■ What you are asked to do
In the data below, how many lines contain the string "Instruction"? Give only the figure.

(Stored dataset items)

━━━━━━

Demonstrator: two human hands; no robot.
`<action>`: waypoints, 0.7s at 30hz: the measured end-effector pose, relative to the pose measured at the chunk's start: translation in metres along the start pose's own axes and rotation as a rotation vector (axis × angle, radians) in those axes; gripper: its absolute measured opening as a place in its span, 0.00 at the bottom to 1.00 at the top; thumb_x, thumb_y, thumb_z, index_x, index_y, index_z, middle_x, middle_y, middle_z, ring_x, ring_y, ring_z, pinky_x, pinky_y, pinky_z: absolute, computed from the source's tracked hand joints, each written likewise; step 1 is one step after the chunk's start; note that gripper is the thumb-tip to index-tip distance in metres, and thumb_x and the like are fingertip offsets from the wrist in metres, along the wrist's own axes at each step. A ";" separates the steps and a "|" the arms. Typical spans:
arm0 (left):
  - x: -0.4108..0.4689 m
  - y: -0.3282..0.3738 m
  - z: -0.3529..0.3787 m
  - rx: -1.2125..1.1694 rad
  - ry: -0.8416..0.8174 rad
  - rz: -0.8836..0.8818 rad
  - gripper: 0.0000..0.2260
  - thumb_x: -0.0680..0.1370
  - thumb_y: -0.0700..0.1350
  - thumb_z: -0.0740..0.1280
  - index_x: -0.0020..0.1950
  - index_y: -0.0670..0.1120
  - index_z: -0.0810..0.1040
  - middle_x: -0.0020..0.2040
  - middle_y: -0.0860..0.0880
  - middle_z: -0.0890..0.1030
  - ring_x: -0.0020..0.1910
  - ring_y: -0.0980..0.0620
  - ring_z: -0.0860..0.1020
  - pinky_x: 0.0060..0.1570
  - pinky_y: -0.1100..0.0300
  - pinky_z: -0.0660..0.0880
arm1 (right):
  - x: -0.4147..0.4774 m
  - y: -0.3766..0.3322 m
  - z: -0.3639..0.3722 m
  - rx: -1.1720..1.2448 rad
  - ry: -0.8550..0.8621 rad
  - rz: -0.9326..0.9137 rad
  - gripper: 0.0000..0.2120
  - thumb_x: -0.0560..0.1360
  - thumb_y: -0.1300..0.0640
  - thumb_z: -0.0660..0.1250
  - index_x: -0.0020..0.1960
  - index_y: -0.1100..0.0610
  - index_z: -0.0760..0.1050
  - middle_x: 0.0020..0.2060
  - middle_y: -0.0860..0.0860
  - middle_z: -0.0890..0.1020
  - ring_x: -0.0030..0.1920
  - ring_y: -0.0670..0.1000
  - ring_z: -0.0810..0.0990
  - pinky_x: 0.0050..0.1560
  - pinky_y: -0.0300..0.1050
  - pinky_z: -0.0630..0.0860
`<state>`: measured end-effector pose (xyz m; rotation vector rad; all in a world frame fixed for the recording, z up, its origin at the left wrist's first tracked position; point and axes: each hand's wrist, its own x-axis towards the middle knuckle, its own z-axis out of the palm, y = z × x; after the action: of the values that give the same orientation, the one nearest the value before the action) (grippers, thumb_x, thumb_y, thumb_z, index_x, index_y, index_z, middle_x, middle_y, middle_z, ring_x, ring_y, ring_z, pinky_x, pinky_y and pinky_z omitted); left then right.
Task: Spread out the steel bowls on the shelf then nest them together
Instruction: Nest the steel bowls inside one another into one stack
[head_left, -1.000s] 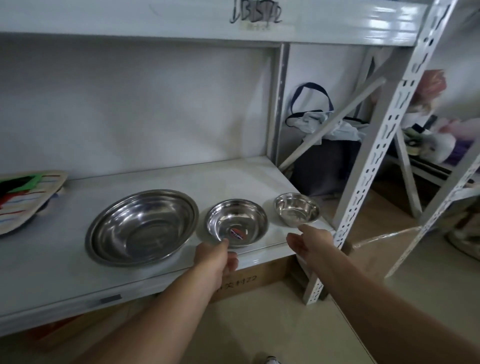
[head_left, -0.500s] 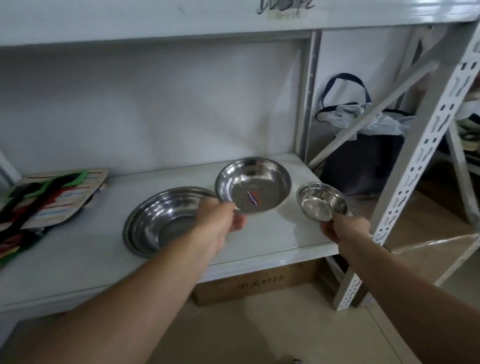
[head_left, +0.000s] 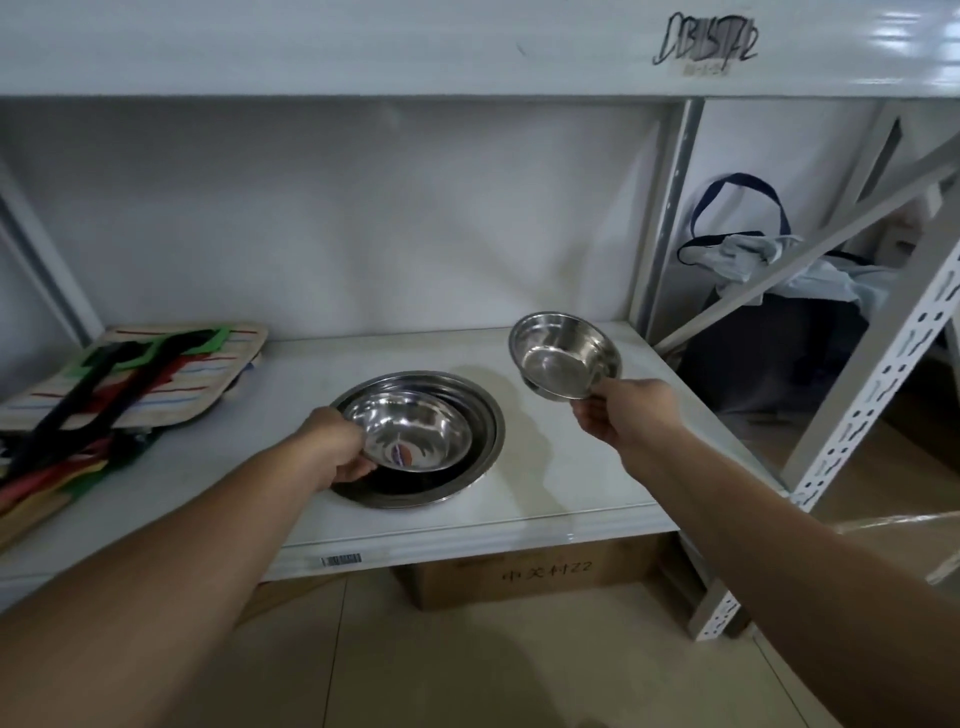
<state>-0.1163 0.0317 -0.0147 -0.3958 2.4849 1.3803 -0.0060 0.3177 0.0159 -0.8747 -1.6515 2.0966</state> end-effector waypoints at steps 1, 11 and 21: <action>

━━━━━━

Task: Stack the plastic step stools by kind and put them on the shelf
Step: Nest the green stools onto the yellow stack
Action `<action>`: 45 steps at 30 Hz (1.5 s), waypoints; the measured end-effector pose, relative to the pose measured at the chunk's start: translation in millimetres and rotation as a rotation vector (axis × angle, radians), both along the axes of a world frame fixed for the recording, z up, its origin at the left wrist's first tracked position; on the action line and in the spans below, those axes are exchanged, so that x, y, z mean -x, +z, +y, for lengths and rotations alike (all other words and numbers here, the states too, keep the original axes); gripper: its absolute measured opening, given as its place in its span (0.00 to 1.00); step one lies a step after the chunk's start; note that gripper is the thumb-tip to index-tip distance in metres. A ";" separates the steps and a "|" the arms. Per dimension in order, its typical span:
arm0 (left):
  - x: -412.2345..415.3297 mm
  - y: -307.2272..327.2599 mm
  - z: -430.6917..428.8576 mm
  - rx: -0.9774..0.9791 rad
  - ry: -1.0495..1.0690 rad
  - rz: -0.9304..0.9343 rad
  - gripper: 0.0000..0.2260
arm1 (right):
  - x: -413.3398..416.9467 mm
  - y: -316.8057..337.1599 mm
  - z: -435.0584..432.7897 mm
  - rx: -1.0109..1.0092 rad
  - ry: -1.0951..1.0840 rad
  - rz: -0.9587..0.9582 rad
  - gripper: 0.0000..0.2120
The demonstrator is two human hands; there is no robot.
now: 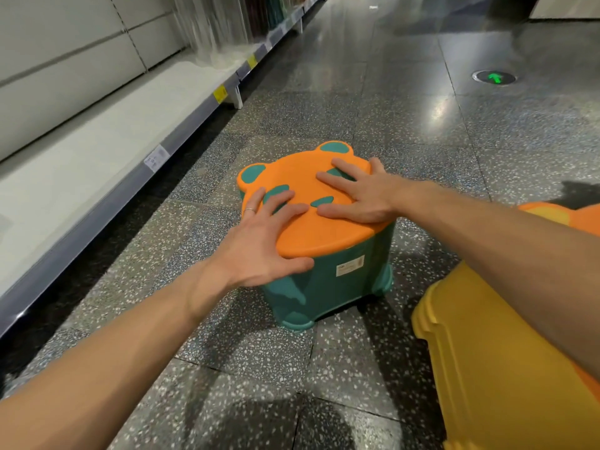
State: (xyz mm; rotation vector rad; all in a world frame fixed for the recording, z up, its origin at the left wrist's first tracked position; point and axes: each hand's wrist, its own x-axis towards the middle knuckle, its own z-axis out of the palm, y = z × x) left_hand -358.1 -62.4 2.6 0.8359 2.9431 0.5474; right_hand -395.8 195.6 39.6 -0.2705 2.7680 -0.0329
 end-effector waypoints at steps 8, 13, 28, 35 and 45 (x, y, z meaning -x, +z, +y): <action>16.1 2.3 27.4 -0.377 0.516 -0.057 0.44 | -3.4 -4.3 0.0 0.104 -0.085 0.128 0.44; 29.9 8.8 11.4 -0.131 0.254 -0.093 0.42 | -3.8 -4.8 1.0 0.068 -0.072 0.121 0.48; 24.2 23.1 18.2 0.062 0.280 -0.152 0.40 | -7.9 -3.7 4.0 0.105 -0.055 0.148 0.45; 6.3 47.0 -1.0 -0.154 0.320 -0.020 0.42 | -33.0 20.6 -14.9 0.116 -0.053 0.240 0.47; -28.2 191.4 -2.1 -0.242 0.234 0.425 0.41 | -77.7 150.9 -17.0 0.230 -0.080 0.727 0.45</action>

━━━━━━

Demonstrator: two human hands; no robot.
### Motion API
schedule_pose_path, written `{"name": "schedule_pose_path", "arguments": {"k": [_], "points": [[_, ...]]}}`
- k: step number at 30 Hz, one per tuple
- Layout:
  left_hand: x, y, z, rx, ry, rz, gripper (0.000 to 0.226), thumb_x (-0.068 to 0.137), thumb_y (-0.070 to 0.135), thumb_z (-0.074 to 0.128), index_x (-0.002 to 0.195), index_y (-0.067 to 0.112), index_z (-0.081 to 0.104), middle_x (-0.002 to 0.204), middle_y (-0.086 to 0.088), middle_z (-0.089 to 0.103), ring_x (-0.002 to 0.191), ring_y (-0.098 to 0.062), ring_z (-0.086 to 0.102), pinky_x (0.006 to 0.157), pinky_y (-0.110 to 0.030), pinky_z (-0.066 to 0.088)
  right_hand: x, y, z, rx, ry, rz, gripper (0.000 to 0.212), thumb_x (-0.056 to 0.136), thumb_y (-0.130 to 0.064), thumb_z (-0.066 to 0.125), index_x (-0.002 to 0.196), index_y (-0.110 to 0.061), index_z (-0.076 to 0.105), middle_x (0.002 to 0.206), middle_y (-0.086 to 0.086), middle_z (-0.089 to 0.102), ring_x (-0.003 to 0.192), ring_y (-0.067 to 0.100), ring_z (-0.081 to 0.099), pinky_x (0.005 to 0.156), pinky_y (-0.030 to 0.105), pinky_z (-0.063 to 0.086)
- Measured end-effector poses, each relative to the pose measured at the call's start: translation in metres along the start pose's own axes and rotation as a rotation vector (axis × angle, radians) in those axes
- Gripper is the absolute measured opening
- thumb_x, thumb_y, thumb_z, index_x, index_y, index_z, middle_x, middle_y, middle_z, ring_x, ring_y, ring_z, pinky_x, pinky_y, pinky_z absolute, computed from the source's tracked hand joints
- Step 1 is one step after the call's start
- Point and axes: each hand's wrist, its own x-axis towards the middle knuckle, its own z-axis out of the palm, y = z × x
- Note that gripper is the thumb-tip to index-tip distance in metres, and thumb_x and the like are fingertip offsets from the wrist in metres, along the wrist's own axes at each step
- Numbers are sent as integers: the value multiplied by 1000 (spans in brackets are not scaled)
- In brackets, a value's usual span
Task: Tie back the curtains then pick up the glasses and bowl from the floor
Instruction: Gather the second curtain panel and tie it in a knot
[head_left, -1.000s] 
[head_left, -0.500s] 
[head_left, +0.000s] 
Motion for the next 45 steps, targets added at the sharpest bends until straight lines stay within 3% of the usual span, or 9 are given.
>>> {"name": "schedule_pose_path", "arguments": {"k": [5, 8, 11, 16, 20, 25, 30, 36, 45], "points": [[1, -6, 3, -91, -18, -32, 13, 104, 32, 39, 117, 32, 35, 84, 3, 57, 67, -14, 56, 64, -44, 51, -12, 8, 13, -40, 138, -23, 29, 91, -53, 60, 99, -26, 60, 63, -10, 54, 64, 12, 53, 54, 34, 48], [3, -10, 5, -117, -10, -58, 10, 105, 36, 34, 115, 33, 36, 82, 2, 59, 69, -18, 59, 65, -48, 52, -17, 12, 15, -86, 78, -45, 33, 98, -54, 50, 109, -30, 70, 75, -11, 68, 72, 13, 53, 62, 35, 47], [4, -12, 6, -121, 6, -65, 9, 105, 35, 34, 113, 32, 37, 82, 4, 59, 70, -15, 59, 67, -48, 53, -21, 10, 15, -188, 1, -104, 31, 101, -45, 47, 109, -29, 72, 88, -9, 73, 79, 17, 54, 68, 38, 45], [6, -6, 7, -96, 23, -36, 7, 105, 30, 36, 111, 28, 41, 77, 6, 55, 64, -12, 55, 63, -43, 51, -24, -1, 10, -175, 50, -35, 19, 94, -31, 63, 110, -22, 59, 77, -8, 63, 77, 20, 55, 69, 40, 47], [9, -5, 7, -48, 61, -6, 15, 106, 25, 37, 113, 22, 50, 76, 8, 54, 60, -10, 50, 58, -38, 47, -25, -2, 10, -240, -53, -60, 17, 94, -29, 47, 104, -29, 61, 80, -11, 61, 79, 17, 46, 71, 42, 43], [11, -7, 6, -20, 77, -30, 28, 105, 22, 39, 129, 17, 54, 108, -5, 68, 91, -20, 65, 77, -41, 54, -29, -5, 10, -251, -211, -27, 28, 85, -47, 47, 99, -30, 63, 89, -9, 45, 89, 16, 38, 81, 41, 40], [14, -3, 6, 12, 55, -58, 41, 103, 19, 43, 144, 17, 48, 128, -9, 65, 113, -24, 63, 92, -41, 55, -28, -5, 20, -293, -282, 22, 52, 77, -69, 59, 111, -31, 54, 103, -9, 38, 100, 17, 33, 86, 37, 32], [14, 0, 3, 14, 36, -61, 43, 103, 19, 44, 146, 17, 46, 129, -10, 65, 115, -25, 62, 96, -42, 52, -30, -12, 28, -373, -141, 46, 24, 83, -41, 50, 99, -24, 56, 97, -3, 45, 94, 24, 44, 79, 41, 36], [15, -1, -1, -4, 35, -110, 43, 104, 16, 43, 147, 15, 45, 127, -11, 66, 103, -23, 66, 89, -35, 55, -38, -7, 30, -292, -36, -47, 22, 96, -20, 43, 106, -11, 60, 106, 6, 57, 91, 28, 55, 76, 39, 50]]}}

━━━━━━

■ Response area
2